Affective User Research for Human-AI Interaction

User research aims to understand users' needs, behaviors, and attitudes to effectively inform the design and development of products or services. It is a key endeavor to learn how users experience digital technologies, what is working well and what is not, and identify gaps and future needs in order to personalize and improve the user experience. To design for positive user experiences, investigating affective user reactions (e.g., emotions, stress, flow) is of particular interest. Therefore, affective user research collects and analyzes behavioral data and affective reactions of users when engaging with products or services. With the growing amount of data and computing capabilities, artificial intelligence (AI) technologies are increasingly used in user research for the prediction of affective user states when interacting with digital technology.

The recent advances in artificial intelligence (AI), however, may not only support affective user research as a method of inquire, but it also has found its way into our daily lives as humans interact with it every day, for example, in form of recommendation engines on social media, in health applications, or as personal assistants based on large language models (LLMs) to receive text output for code completion, ideation, or writing. Interacting with AI-based digital technologies also triggers affective user reactions. However, these affective user reactions in Human-AI Interactions are yet to be understood. In this seminar, participants will apply methods for affective user research on a particular type of Human-AI Interaction, the prompting of LLMs. LLM prompting is expected to become the up-and-coming form of interacting with AI in the future.
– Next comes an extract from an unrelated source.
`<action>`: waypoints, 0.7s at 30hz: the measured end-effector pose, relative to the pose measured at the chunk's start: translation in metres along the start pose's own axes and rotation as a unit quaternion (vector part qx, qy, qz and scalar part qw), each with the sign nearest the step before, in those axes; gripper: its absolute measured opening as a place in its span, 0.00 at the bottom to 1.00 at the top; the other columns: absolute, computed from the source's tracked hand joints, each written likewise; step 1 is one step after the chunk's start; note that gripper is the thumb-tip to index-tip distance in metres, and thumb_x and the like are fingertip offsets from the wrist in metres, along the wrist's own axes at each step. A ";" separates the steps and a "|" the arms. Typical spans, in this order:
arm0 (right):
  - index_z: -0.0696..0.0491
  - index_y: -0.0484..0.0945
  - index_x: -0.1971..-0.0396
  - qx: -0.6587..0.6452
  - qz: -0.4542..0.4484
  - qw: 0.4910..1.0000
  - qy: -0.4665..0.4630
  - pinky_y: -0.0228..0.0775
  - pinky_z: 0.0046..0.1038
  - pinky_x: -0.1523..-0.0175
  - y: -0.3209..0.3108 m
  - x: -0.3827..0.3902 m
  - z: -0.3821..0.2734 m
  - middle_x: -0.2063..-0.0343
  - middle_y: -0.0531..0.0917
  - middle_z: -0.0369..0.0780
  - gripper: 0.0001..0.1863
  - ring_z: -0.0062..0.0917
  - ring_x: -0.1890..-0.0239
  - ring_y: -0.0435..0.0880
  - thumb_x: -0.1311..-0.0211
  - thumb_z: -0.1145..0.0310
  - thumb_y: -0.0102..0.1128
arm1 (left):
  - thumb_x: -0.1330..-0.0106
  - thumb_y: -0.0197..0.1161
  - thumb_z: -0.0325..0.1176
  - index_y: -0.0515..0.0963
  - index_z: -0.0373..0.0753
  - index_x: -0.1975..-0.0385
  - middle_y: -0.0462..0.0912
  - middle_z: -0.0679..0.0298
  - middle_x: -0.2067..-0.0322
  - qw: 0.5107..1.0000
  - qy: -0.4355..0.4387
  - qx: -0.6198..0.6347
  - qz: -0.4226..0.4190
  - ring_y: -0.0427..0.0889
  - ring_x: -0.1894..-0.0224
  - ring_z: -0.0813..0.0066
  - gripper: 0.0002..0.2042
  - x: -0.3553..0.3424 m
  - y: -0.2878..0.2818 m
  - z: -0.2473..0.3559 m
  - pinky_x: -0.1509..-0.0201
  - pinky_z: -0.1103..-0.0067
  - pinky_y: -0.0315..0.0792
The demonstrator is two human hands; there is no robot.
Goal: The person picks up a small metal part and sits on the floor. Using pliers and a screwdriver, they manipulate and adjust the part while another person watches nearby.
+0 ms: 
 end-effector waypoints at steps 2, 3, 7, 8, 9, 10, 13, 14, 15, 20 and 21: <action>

To receive output from an LLM, users must send a prompt to the LLM. Given a prompt, an LLM responds incrementally with “tokens” (e.g., groups of letters, numbers, punctuation) which build the output. Structuring the prompt and receiving output influences the affective reactions of the user. Precisely, these user reactions should be investigated by the students participating in this seminar.

In the "Affective User Research for Human-AI Interaction" seminar, participating students will learn how to apply AI-based user research methods with a specific emphasis on the affective dimension when interacting with AI-based digital technologies.

The goal of this seminar is to provide students with a unique set of skills in (1) quantitative data analysis, (2) knowledge about Human-AI Interaction and, in particular, LLM prompting, and (3) prediction of affective user states (e.g., emotions, stress) using state-of-the-art machine learning (ML) techniques. Students will leverage a dataset on Human-AI Interaction and gain in-depth knowledge from it as part of the seminar. The seminar emphasizes the importance of applying the aforementioned affective user research methods in an ethically compliant form.

The core activities include:

  • Learn the fundamentals of AI-based affective user research methods.
  • Explore a dataset on Human-AI Interaction with the specific focus on the interplay of user behavior and affective user reactions.
  • Developing AI-based supervised machine learning techniques for predicting user activities and affective user states.
  • Present findings and insights to the seminar audience and discuss the results

The seminar is held by Dr. Ivo Benke (Biontech) in cooperation with Dr. Lennard Schmidt (Google). Both are experts from industry in the fields of affective user research, quantitative data analysis, and Human-AI Interaction.

Learning Objectives

  • Understand the potential of combining user behavior and affective user reaction data for affective user research.
  • Develop hands-on knowledge by applying AI-based affective user research methods on a real-world dataset.
  • Develop a deeper understanding of a prominent form of Human-AI Interaction (e.g., LLM prompting).
  • Deliver a presentation in a scientific context in front of an auditorium.